* _Directions_
Only the lines from the one that contains "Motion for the" to the end of the material below are wanted, each duplicated exactly.

==== Material provided

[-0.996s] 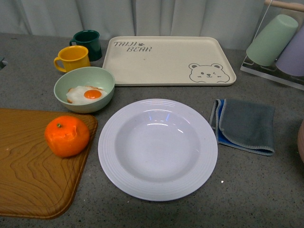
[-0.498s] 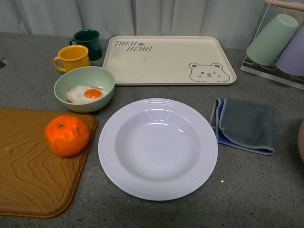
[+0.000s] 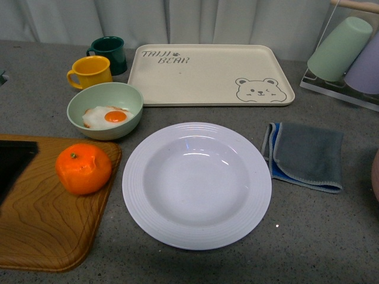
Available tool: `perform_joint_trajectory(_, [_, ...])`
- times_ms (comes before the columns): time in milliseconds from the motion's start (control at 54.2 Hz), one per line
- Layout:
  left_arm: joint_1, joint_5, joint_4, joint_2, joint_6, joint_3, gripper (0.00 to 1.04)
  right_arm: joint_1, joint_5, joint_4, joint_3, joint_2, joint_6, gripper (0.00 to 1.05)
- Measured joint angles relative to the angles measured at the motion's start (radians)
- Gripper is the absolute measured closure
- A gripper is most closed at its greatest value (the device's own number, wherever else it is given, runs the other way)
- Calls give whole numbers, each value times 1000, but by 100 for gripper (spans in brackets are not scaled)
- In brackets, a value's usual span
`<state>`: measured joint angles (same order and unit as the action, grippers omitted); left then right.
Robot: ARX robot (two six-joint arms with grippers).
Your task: Place orange and plate with both arms
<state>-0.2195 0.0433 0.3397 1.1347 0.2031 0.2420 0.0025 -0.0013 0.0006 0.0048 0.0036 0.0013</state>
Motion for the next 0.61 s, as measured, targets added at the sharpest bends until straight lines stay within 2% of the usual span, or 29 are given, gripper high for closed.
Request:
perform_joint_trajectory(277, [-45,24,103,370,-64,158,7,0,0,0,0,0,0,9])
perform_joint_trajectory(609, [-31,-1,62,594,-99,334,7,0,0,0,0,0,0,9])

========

* _Output of the exercise_
Motion for the next 0.61 s, as measured, targets added at the sharpest bends until straight lines stay within 2% of the usual span, or 29 are given, gripper high for closed.
Request:
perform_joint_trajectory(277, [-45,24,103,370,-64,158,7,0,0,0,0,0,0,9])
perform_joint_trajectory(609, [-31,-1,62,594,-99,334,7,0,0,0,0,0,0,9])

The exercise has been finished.